‘The Ten Commandments of the Socialist Sunday Schools’ by Revolution’s Newsstand.

I have increasingly felt the need to supplement primary documents on the events, debates, peoples, organizations, and contexts of the history covered on the Newsstand with very occasional contemporary pieces written from my, admittedly partisan, but I hope honest, perspective and understanding. Here is a brief look at the history of the Socialist Sunday School and its marvelous Ten Commandments. Far better than those now mandated to be displayed in Louisiana’s public schools.

‘The Ten Commandments of the Socialist Sunday Schools’ by Revolution’s Newsstand.

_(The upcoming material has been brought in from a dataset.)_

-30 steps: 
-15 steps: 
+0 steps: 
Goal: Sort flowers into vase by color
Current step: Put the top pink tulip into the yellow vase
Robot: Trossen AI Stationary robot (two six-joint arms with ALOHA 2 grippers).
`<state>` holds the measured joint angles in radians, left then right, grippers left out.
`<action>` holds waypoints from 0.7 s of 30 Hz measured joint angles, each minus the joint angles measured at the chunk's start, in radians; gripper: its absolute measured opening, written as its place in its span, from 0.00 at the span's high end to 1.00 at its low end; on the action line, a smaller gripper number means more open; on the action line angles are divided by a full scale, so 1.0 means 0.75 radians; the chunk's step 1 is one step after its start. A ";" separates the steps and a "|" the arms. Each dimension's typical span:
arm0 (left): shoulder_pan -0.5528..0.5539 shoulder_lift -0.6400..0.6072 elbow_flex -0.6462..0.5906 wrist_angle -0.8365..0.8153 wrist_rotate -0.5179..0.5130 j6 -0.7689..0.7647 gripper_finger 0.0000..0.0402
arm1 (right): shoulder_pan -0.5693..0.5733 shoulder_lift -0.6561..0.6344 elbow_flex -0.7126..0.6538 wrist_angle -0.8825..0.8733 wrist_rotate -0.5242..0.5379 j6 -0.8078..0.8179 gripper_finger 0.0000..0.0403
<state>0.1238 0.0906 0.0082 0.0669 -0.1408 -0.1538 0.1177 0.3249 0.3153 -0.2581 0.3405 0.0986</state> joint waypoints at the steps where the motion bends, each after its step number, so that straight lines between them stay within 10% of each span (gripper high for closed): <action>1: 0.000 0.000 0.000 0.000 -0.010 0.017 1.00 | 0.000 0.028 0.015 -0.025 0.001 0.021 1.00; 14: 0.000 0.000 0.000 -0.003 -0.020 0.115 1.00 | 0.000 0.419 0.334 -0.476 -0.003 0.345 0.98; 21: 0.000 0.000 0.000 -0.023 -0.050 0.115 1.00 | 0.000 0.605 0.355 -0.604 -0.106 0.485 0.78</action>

‘…We desire to be just and loving to all our fellow men and women, to work together as brothers and sisters, to be kind to every living creature, and so help to form a New Society, with Justice as its foundation and Love its law…’

Photo of the Ten Commandments of the Socialist Sunday School adorning Walthamstow’s William Morris Hall opened in 1909 to serve the London borough’s working class and trade unionists. These ‘commandments,’ their authors anonymous, soon found themselves reprinted and posted across the English-speaking socialist world.

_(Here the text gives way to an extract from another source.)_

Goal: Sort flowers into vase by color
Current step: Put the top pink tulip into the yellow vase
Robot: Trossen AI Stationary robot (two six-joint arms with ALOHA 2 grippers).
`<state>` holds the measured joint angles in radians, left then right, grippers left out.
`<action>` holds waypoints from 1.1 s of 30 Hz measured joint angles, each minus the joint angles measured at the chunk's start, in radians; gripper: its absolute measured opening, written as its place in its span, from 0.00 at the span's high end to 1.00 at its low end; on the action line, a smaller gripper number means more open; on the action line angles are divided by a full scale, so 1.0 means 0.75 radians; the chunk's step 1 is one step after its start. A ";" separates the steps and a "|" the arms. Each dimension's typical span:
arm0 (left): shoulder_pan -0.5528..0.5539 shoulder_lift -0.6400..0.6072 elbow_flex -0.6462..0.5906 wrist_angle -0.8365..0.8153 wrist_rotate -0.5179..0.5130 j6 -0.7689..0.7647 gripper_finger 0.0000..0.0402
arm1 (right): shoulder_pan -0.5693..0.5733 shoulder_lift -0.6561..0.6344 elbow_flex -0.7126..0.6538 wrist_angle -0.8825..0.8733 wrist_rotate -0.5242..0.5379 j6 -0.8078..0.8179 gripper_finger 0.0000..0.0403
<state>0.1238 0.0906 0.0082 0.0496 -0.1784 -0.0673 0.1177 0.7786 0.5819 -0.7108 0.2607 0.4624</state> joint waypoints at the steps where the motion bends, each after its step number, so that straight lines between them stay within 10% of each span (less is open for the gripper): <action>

The Socialist Sunday Schools movement first began early in the United States, with the first record being an 1880 school of thirty children held in New York City by Branch 14 of the Socialist Labor Party. Institutionalized and expanded by British workers in late the 1880s, the movement affiliated with the Social Democratic Federation and counted two hundred schools and many thousands of students by 1892. Earnestly embraced by U.S. comrades, hundreds of schools developed in over sixty towns and cities across twenty states, with New York City alone boasting fourteen such schools in 1912.

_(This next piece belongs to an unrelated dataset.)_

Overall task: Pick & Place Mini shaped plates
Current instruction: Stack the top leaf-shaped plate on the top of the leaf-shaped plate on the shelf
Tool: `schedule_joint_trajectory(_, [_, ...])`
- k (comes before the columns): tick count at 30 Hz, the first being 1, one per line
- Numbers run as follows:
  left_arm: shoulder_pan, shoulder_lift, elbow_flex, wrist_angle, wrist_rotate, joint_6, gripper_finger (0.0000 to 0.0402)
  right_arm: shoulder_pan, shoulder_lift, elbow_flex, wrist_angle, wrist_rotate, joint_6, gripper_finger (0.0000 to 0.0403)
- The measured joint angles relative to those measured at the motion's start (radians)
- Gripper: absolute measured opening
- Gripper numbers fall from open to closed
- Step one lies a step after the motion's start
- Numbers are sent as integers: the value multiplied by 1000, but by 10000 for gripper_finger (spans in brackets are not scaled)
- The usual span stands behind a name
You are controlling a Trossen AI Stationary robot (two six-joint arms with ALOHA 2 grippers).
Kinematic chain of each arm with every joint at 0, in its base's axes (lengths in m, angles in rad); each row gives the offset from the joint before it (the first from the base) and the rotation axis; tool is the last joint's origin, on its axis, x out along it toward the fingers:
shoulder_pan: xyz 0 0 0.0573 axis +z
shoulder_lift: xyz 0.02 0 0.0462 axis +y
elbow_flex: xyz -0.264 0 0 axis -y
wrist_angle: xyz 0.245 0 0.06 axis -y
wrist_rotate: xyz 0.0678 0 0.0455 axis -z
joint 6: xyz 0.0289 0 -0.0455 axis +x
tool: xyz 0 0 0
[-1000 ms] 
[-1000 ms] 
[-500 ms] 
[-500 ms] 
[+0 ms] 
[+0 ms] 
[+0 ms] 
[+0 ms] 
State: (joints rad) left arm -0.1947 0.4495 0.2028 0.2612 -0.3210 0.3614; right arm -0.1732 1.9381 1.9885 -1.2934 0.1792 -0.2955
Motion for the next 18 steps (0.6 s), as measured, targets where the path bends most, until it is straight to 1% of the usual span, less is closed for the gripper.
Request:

Socialist Sunday School Ten Commandments

1. Love your schoolfellows, they will become your fellow workers and companions in life.

2. Love learning, which is the food of the mind; be as grateful to your teacher as to your parents.

3. Make every day holy by good and useful deeds and kindly actions.

4. Honour good people, be courteous and respect all, bow down to none.

5. Do not hate or offend anyone. Do not seek revenge, but stand up for your rights and resist tyranny.

6. Be not cowardly, protect the feeble and love justice.

7.Remember that all good things of the earth are the result of labour. Whoever enjoys them without working for them is stealing the bread of the worker.

8. Observe and think in order to discover the truth. Do not believe what is contrary to reason and never deceive yourself or others.

9. Do not think that he who loves his own country must hate and despise other nations, or wish for war, which is a remnant of barbarism.

10. Help to bring about the day when all nations shall live fraternally together in peace and prosperity.